*REQUIRED ACTION*
What is needed is an exact copy of the lines in the entries below from the one holding "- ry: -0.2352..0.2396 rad" through the one holding "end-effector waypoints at", pictures excluded.

*INFORMATION PROVIDED*
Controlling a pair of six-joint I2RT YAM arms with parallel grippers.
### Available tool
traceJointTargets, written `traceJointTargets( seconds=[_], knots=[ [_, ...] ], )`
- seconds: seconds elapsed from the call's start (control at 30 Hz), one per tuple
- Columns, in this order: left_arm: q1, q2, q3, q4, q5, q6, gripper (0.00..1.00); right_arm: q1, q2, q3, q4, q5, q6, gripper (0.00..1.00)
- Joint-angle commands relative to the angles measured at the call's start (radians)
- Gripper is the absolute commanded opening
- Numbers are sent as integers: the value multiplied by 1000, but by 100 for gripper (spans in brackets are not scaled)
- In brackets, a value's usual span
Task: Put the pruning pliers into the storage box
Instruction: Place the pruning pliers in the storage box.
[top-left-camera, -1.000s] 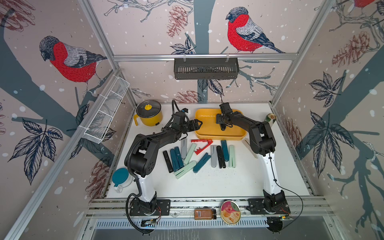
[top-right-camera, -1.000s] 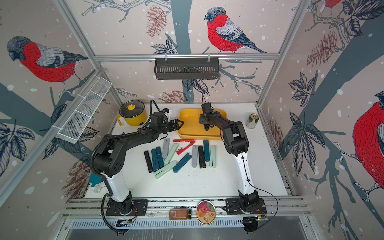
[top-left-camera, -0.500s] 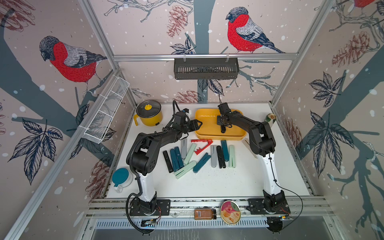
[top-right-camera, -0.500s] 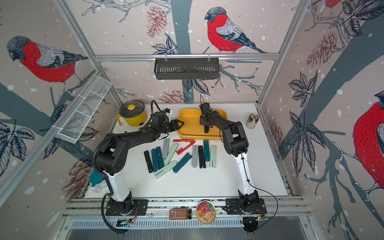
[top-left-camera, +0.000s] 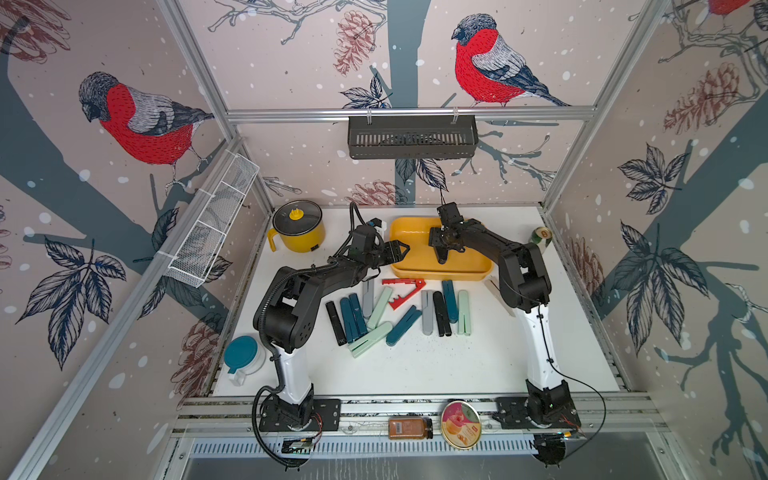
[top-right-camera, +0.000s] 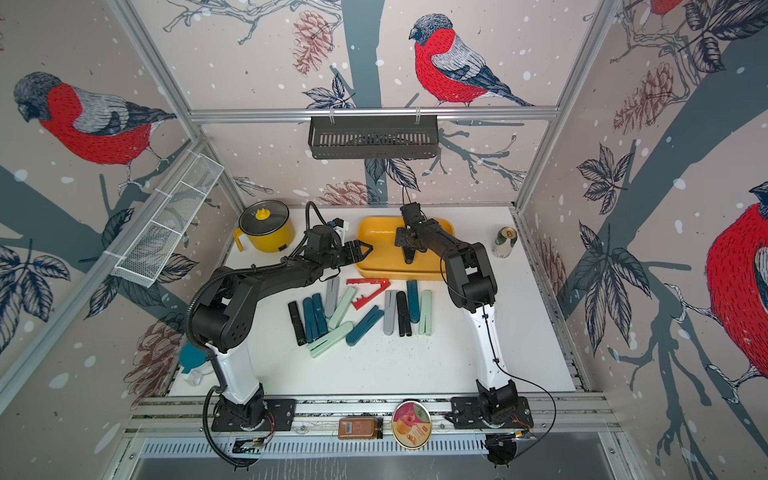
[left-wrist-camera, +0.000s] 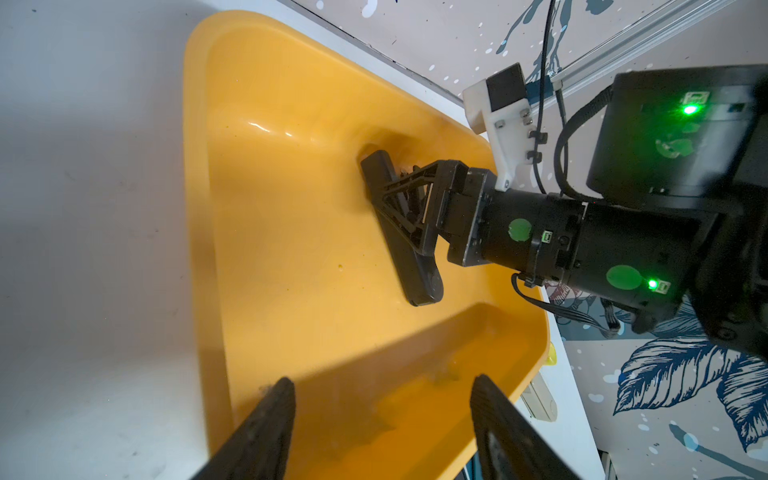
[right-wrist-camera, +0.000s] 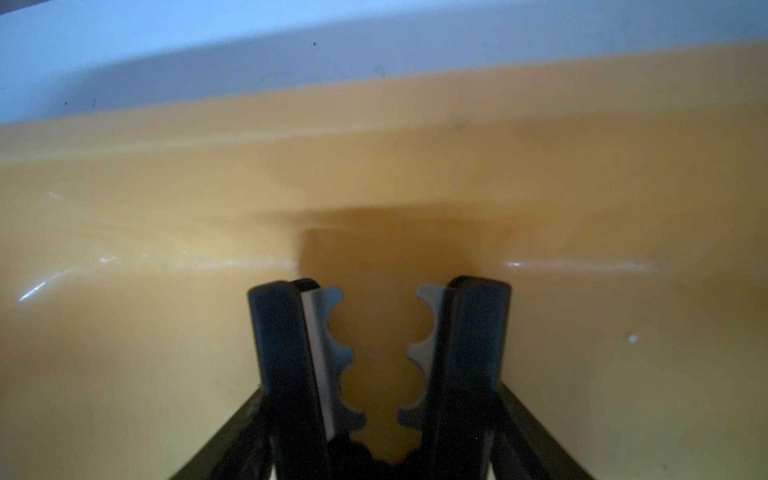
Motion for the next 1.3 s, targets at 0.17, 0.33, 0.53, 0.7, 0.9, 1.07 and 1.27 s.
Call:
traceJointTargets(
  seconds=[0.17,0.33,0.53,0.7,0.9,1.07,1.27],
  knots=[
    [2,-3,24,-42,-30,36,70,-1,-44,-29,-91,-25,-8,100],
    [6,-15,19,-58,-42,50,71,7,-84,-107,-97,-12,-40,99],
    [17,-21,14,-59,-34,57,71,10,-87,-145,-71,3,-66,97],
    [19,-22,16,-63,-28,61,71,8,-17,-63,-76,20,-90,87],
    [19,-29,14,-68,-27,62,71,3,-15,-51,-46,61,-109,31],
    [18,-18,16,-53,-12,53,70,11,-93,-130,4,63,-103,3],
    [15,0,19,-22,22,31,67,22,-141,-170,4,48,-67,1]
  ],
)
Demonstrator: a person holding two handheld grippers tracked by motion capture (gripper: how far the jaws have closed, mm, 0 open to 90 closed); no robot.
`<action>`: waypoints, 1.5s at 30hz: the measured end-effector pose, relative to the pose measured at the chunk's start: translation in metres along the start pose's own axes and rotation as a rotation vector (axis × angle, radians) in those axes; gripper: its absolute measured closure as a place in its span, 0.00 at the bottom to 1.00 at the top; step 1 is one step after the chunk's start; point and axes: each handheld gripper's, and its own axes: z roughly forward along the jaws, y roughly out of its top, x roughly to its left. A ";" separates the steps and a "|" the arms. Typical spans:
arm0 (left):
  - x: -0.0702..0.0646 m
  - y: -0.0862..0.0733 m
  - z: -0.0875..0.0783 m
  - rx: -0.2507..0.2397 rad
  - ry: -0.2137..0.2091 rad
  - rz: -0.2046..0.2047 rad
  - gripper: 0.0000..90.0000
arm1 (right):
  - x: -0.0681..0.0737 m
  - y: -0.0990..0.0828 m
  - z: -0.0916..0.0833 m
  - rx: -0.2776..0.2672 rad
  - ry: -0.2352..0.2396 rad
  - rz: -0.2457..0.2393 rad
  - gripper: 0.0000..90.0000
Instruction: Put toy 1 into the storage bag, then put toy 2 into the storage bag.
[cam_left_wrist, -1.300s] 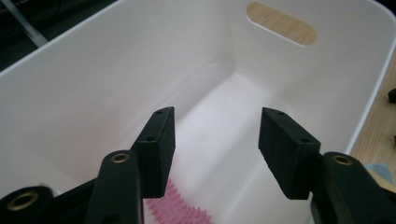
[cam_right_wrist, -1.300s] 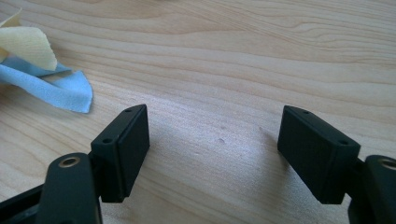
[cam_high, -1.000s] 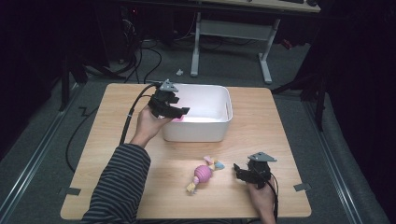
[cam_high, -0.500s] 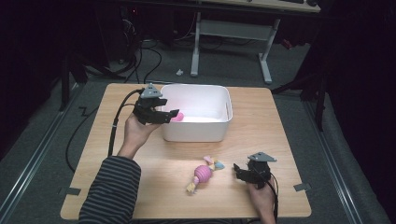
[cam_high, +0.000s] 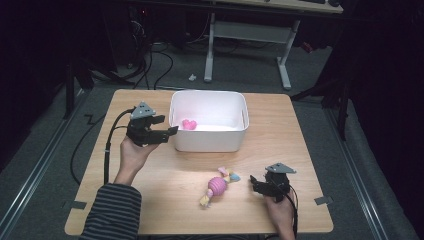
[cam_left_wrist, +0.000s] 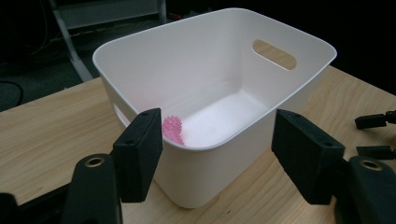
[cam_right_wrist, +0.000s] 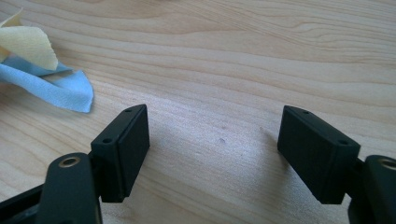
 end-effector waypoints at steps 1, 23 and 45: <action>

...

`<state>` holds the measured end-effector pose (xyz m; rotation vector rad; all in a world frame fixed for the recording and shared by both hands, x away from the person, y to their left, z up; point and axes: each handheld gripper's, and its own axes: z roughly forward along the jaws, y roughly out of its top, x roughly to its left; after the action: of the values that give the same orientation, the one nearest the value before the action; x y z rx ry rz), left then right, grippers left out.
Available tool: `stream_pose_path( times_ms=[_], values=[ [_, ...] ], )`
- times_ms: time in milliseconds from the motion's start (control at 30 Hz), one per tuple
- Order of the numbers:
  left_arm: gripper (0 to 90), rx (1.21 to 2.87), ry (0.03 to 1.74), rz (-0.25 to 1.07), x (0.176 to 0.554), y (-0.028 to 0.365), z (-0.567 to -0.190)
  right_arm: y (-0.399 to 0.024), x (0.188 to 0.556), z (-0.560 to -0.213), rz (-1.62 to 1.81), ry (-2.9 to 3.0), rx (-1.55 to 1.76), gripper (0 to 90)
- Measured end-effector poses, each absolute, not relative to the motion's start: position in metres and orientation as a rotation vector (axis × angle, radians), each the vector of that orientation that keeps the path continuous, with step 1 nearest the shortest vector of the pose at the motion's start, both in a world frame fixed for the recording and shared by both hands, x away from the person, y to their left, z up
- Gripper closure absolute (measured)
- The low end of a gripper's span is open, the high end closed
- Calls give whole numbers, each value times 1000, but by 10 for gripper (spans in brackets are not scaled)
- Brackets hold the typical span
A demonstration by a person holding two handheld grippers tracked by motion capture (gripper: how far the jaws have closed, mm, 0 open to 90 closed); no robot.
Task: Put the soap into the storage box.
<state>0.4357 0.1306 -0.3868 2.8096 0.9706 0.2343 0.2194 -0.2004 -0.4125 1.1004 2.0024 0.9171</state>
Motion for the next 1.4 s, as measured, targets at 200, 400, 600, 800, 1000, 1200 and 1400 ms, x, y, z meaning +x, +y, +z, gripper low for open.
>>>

*WRITTEN RESPONSE*
  - ry: -0.2352..0.2396 rad
  - rz: -0.2457..0.2393 rad
  - gripper: 0.0000..90.0000
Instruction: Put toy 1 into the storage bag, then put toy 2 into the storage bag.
[cam_left_wrist, -1.300s] 
[cam_right_wrist, -1.300s] 
[cam_high, -1.000s] 
[cam_high, -0.500s] 
[cam_high, +0.000s] 
[cam_left_wrist, +0.000s] 
[cam_right_wrist, +0.000s] 
 end-effector waypoints at steps 1, 23 and 45: <action>

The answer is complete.